India-my-land

Invisible, Volatile Middle India

The Economic Times – August 27, 2012

This deprived section, sandwiched between two pampered classes, needs attention and policy support

In the decade after liberalisation, ‘invisible India’ referred to the poor, barely earning, mostly rural India, which many said had got lost as policymakers’ attention was focused on the so-called middle class, whose steeply-increasing consumption was very important for GDP growth. Also, it was this consumption juggernaut that would attract FDI and vibrant domestic investment, and cause trickle-down of aspiration and incomes, and create jobs down the income ladder.

After that, when it was accepted that the trickle-down didn’t trickle all the way down, the spotlight shifted to the plight of the poor and ‘inclusive growth’ became the new mantra. The hitherto-invisible India became the target for a slew of welfare programmes, most prominent being the MGNREGA. Financial inclusion, being pushed hard by the banking regulator for a while now, is also aimed at this segment, and more such programmes are on the anvil.
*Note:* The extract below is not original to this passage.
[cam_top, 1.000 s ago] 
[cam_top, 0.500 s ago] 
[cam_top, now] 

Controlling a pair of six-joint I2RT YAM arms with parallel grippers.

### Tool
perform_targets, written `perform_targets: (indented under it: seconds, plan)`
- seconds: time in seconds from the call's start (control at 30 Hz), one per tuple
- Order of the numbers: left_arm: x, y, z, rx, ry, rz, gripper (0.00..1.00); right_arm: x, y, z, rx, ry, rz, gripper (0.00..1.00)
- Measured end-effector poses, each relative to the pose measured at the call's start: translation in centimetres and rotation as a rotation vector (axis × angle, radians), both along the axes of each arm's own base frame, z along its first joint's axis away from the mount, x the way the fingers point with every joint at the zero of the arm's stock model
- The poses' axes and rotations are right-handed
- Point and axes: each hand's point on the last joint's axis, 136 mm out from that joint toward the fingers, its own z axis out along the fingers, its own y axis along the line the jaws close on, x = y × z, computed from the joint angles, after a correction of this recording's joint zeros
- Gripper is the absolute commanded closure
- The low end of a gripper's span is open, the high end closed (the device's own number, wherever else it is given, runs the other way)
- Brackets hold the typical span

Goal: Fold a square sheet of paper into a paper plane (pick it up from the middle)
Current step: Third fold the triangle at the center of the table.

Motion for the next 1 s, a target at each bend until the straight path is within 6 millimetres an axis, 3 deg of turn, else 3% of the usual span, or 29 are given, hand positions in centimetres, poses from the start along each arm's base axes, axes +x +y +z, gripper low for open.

Parallelly, the so-called middle class continues to be nurtured. Even as policymakers berate them for their willingness to spend on indulgence items but unwillingness to pay more for food and utilities, a lot of effort is being made to rev up this segment, including easier lending to enable them to spend. But this so-called middle-class India, as this column has often pointed out, is actually upper-class India, comprising the top 20-30% of India’s income earners. If one were to strictly translate into numbers the high-value middle-class consumers in consultant reports, then they comprise just the top 15% of households, by income.

This twin focus has ended up creating a new problem: another invisible India, ignored by policymakers, comprising a large enough group of people to be a cause for concern, who are wedged between the mammaries of the welfare state, as the writer Upamanyu Chatterjee put it, and the munificence of a liberalising market-driven economy, with little access to either. Welcome to Middle India, the segment of the population that is most vulnerable to volatility in economic activity, the least included in any institutional protective mechanisms, a group that has no fixed profession but floats around doing whatever is available: contract ‘outsourced’ workers of all kinds, domestic helpers in non-skilled jobs, casual labour at daily wages, ‘self-employeds’ selling things or providing petty services of various types and so on.

These are the really small people that no supply-chain benefit as a result of FDI in retail will ever impact, and whose families typically grow their income by adding more family members to do similar work rather than through real upward social mobility, as pointed out by Anirudha Krishna. These are micro entrepreneurs who sell to small consumers like themselves, people who commute large distances to do work that does not allow even a day off, and has no minimum wage, leave alone social security of any kind.

Expert analysts of NSS data on employment corroborate the existence of this group. CP Chandrasekhar says (The Hindu, July 2011) that, “the broad conclusion is that high growth is doing little to deliver employment… the picture of near jobless growth changes the notion of inclusiveness… [from] inclusion through employment and integration into the development process to inclusion through state patronage.” He points out, as do other experts, that between 2000 and 2005, most of the increase was in self-employment and while there was an increase in paid employment during 2005-10, it was mostly in the casual work category.

Middle India has the entire unorganised labour force in the country. Taking into account only urban men, of the total workforce of about 100 million, about 41% are self-employed, 42% are in regular employment (mostly unorganised) and 17% in casual labour. A subset of this is middle India, which shows an even worse profile. The data in Rajesh Shukla’s book How India Earns, Spends and Saves, a bit dated but still directionally true given how little has changed on employment, shows that in urban Indian households in the 40th to 60th percentile of income, the chief wage earner’s occupation was 38% labour, 33% self-employment
(like chanawalas and jhadoo-ponchawalis), and 22% were regular wage earners.

Half of them have studied only up to Class X while 24% are graduates. Looking at the patterns that this data throws up when household profiles are analysed by income quintile, it appears that there is a middle India between the 30th and 60th percentiles of income, which exhibits patterns discontinuously lower than those above it and discontinuously higher than those below it.

This is the group that Dipankar Gupta calls the “nowhere to go, nothing to lose crowd” (The Times of India, August 18, 2012), the “residue left after repeated distillations have evaporated the settled middle class out”. He suggests that these are the people that the Anna-Ramdev agitation and the Manesar strike have in common. They are the first to get shortchanged, stay vulnerable and on the firing line and spend a “lifetime chasing their tail”, with no benefits that they can bank on from their work. Given the size of this group, we need to turn the spotlight on them and see how we can enable them to be more secure and find greater stability in how they earn, live and fit into the world around them. It will be good for a consumption-driven economy and also essential for a stable society.